* YOUR INSTRUCTIONS: Somewhere below are a line with "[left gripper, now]" and a later line with "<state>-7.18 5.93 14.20". Output exactly those lines and all lines between them.

[Entries taken from a collection]
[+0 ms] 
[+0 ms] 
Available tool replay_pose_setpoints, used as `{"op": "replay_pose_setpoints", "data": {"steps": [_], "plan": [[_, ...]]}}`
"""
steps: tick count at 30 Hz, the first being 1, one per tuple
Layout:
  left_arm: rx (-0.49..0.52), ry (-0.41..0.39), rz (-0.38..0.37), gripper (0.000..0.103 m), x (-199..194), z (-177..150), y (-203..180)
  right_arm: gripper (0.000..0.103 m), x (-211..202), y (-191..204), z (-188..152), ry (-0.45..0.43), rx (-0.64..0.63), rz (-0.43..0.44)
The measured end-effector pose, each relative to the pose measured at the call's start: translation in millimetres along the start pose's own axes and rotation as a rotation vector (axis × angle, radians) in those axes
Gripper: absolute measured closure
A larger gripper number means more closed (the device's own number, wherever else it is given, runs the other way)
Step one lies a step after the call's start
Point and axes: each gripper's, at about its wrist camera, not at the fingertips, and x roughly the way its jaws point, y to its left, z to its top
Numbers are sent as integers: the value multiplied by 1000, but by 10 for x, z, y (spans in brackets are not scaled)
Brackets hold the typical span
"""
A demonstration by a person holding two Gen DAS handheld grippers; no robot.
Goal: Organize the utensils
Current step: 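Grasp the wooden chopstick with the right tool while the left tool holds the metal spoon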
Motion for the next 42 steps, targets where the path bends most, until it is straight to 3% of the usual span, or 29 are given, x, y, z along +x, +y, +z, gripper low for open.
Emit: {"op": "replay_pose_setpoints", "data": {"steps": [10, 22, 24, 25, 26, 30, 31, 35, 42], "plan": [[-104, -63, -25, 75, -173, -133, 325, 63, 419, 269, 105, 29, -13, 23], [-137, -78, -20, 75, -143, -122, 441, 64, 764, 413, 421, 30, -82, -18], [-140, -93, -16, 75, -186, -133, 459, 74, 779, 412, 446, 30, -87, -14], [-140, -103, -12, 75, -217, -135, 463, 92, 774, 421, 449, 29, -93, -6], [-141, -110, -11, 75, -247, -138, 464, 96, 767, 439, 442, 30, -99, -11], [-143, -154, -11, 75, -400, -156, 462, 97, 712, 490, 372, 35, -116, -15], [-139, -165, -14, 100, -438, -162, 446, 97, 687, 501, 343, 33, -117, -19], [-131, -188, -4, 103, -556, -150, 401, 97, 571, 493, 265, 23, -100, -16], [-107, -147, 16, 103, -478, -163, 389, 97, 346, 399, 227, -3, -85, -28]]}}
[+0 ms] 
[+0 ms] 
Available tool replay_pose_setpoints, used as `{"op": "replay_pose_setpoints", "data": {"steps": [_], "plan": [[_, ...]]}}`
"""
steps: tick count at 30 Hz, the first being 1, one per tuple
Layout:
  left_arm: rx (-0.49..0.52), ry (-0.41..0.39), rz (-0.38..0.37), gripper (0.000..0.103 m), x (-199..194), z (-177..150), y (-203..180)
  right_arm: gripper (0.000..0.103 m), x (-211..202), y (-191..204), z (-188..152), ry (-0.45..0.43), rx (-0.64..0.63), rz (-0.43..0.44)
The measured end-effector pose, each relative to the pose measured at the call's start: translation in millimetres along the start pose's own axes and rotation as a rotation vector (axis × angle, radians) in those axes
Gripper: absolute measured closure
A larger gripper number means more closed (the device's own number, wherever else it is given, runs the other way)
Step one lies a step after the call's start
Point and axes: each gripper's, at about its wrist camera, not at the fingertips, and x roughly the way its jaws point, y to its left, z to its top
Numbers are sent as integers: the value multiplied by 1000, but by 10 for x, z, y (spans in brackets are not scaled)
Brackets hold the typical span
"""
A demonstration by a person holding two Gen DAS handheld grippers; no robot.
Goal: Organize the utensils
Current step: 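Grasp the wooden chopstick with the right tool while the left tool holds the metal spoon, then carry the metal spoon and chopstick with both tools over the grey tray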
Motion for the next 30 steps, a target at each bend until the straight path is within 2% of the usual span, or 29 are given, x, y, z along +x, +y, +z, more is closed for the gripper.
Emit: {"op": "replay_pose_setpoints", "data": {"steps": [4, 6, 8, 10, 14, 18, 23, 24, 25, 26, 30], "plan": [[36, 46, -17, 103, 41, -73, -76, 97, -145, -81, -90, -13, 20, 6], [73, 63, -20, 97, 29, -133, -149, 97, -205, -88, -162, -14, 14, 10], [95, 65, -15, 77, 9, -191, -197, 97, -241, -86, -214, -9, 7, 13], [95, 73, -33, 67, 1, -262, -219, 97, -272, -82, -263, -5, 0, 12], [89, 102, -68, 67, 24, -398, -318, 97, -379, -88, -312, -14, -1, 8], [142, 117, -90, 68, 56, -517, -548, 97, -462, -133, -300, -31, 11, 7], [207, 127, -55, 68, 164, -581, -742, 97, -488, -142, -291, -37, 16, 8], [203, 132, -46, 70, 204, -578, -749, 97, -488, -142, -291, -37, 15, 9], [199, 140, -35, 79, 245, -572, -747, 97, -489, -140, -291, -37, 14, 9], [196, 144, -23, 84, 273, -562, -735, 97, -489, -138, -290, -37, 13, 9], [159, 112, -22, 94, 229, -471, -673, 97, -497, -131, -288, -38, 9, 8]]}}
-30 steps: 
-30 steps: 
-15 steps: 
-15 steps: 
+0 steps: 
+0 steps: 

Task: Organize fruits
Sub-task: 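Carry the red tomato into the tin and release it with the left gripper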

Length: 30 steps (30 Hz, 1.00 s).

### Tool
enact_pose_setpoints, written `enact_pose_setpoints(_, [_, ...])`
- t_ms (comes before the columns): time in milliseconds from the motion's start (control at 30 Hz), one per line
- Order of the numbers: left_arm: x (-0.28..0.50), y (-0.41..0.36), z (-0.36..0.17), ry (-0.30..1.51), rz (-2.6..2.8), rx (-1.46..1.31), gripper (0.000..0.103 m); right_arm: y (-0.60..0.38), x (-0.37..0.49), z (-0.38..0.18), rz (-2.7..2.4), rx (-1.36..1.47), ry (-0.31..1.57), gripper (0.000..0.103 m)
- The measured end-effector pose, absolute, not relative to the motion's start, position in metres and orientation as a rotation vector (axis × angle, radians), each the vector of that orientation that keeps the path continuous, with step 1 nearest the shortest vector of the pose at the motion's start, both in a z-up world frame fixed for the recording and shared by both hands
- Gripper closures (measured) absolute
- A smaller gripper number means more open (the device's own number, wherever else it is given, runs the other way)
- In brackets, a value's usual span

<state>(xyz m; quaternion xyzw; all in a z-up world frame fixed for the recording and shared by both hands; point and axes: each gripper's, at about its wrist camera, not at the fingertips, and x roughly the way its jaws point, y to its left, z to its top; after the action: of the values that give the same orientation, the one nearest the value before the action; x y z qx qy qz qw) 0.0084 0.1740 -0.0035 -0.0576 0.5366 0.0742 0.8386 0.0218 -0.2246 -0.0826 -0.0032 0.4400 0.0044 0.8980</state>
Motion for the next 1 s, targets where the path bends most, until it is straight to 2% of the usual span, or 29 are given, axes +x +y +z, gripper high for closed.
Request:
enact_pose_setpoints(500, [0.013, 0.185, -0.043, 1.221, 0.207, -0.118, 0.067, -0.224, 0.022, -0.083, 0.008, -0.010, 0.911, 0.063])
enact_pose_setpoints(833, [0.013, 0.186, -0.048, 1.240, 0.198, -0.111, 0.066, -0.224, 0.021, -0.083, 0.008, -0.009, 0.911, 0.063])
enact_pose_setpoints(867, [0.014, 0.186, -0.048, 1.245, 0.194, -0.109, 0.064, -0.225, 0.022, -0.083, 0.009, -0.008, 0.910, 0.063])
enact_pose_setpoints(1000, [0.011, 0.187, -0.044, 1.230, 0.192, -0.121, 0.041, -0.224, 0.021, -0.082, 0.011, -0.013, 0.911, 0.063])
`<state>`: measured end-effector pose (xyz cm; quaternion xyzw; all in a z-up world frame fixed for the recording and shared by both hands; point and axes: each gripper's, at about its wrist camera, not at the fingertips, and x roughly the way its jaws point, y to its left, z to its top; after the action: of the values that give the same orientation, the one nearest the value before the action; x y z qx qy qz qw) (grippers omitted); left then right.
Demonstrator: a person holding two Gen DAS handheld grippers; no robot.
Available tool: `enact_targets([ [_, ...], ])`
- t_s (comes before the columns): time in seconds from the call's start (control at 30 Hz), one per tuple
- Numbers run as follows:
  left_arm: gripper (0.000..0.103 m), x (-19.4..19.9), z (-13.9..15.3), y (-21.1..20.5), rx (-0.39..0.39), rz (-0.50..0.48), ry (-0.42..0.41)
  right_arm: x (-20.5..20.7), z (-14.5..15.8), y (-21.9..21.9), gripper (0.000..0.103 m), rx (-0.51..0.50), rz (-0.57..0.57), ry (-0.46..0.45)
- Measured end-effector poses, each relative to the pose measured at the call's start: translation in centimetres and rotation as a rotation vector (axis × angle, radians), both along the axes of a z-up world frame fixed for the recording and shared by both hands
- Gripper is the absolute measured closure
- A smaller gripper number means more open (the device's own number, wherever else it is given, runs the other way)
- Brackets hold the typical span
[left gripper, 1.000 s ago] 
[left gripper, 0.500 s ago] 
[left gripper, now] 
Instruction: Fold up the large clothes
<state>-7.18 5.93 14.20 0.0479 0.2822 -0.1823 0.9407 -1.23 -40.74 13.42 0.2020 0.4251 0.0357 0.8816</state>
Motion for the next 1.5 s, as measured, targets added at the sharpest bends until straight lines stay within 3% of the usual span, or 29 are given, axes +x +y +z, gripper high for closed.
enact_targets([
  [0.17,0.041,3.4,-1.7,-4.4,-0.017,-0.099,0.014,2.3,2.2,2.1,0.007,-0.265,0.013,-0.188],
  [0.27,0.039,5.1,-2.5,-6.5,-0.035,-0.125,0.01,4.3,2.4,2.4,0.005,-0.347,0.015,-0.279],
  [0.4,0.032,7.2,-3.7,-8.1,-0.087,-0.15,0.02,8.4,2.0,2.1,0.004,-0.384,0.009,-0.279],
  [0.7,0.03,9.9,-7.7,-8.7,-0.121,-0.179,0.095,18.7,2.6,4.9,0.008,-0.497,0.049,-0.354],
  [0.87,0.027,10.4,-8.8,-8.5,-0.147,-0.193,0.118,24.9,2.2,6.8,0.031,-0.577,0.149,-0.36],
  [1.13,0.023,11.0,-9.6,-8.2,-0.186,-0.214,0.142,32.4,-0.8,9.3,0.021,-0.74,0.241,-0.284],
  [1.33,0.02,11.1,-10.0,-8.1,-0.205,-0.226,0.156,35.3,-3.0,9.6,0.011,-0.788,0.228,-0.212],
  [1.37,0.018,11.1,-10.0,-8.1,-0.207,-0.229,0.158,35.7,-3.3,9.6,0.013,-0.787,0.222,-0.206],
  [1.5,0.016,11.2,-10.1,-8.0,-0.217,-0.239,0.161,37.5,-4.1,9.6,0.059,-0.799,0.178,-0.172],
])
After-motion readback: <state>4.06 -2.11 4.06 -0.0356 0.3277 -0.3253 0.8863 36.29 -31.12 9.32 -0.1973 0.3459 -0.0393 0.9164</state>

* SOLUTION TO THE PROBLEM:
[left gripper, now] 
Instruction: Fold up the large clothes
<state>-7.18 5.93 14.20 0.0479 0.2822 -0.1823 0.9407 -1.23 -40.74 13.42 0.2020 0.4251 0.0357 0.8816</state>

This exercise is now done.